Als wir das Licht löschten, hörten wir ihn gerade noch, wie er leise vor sich hin murmelte: „Dann stehe ich halt wieder auf, wenn ihr schläft.“
Ein einmaliges Ereignis? Mitnichten. Die letzten Wochen häuften sich die seltsamen nächtlichen Vorkommnisse in unserem Haus. Entweder wir haben einen Poltergeist, oder unser Kind hat ein eigenständiges Nachtleben, von dem wir nicht einmal ahnen, was es beinhaltet.
Erst freuten wir uns, dass wir morgens ohne ein Kind in unserem Bett aufwachten. Als wir das Licht in Lonis Zimmer anmachten, um ihn zu loben, war sein Bett leer. Hm, dachten wir. Dann hat er wohl bei seinem Bruder übernachtet. Als auch dort kein Loni zu sehen war, wurden wir unruhig. Ein leeres Kinderbett am Morgen ist nicht weniger als der Alptraum aller Eltern.
Als wir laut nach seinem Namen riefen, hörten wir es von unten kichern. Loni lag auf der Couch im Wohnzimmer. Er hatte dort übernachtet. „Aber Loni, da schläft man doch nur, wenn man mit der Mama gestritten hat“, wollte ich sagen. War aber zu erleichtert, dass der Kleine wieder aufgetaucht war.
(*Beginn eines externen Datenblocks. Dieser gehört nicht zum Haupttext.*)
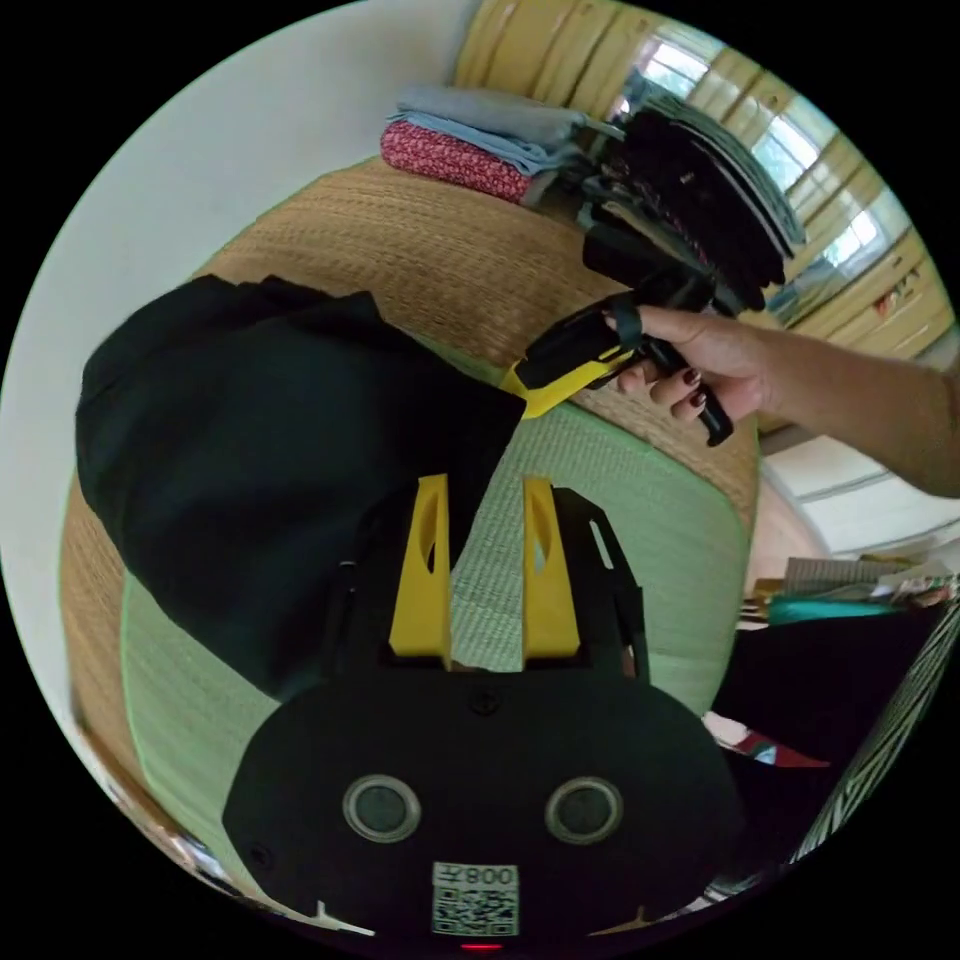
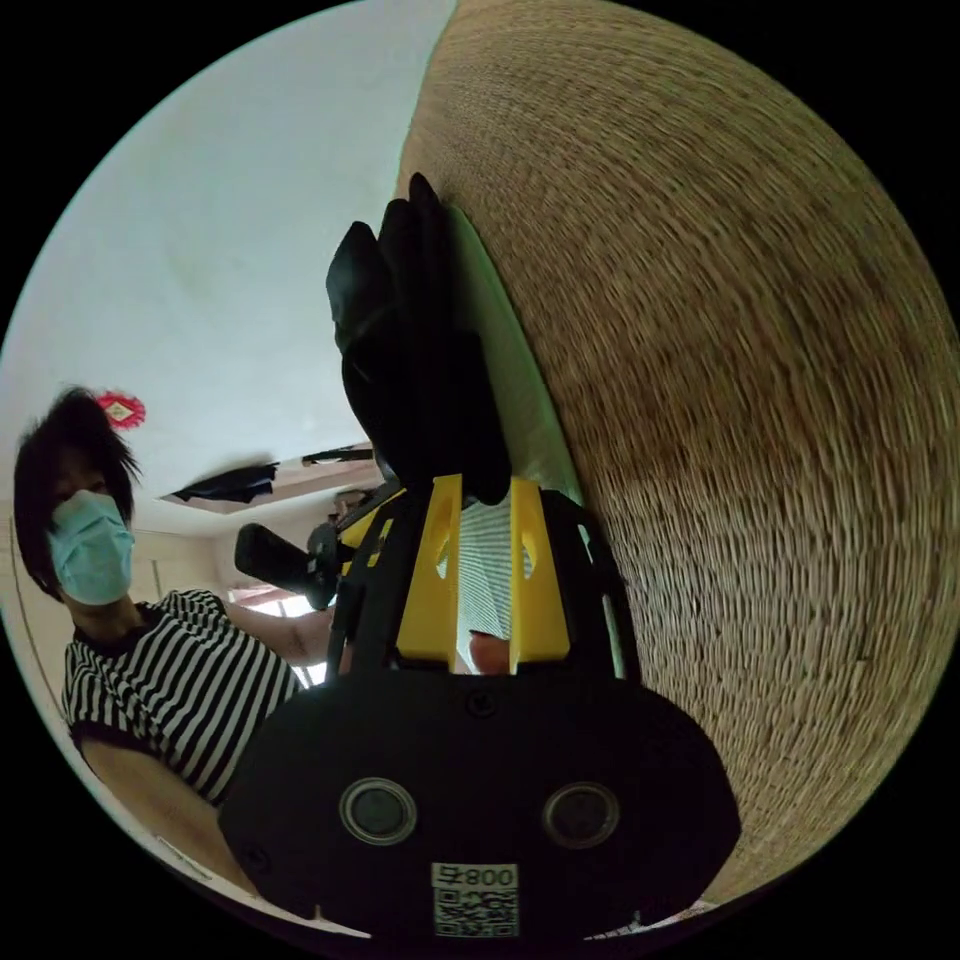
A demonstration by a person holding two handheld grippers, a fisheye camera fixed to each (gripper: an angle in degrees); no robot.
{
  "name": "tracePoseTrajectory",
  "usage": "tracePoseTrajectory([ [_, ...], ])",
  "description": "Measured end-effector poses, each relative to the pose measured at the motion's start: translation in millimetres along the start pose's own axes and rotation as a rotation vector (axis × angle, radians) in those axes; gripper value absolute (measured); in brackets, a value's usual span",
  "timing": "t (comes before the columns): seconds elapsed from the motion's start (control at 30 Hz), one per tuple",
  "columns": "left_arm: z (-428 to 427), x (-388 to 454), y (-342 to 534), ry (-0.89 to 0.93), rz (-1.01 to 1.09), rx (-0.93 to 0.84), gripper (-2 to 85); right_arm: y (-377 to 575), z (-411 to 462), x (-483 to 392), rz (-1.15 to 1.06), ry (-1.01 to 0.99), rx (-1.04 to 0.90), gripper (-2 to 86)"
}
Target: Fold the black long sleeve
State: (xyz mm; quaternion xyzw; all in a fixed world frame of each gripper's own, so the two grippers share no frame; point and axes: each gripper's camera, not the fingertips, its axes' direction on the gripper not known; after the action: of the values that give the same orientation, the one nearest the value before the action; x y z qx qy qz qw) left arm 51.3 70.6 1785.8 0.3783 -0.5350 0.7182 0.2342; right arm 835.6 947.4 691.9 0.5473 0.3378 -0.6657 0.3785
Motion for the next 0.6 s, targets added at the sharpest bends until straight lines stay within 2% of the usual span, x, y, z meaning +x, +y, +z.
tracePoseTrajectory([
  [0.2,19,55,17,-0.360,0.176,0.017,8.5,-10,4,18,-0.011,-0.096,0.003,9.6],
  [0.27,21,59,20,-0.365,0.175,0.009,8.3,-13,4,19,-0.025,-0.097,0.000,10.3],
  [0.4,16,42,28,-0.254,0.060,0.029,7.1,-15,1,18,-0.052,-0.037,0.013,14.2],
  [0.53,17,38,41,-0.261,0.093,0.038,7.9,-16,0,13,-0.083,-0.014,0.016,18.0],
  [0.6,16,33,46,-0.238,0.077,0.041,8.3,-18,3,11,-0.100,0.062,-0.001,19.0],
])
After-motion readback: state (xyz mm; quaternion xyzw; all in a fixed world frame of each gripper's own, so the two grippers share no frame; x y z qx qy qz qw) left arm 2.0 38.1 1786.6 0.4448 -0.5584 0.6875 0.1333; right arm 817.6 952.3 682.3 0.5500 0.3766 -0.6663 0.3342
Seitdem sperren wir jeden Abend die Haustüre doppelt zu und ziehen den Schlüssel ab. Und verstecken die Autoschlüssel. Sicher ist sicher. Wir haben bis heute nicht herausgefunden, was Loni die ganze Nacht über so treibt. Aber heute früh haben wir einen Teller voller angebissener Äpfel in seinem Zimmer entdeckt. Vielleicht macht er ja einfach nur nächtliche Brotzeit.